BEGIN

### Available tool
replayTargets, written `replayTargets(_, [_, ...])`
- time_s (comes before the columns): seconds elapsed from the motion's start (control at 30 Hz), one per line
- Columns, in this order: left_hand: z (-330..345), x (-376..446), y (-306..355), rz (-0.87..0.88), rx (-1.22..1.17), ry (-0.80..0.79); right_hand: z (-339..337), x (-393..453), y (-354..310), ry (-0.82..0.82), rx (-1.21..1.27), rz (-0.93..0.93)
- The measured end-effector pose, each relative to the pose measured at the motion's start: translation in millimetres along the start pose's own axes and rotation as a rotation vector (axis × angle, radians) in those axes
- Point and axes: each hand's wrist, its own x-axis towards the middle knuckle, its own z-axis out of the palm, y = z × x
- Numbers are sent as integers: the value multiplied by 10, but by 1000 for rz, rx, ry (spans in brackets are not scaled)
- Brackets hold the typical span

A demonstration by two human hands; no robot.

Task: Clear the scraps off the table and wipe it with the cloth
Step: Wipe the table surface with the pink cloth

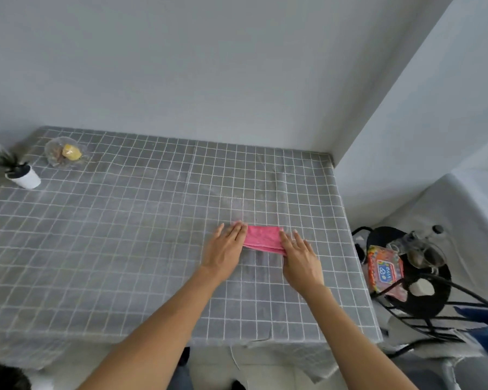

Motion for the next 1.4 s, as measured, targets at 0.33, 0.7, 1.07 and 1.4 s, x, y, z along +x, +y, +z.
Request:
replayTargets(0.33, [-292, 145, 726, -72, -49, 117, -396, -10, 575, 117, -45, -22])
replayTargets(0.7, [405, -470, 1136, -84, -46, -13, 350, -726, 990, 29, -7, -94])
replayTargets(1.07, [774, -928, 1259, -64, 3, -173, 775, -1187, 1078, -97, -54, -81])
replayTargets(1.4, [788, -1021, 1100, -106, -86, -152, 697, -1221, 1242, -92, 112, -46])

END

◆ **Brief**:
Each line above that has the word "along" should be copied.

◆ **Output for this task**:
- The measured end-effector pose, each relative to the pose measured at the motion's start: translation in millimetres along the start pose's own axes and rotation as a rotation vector (axis × angle, radians) in those axes
Motion for the next 1.4 s, as measured, targets at 0.33, 0.7, 1.07 and 1.4 s, x, y, z along +x, +y, +z.

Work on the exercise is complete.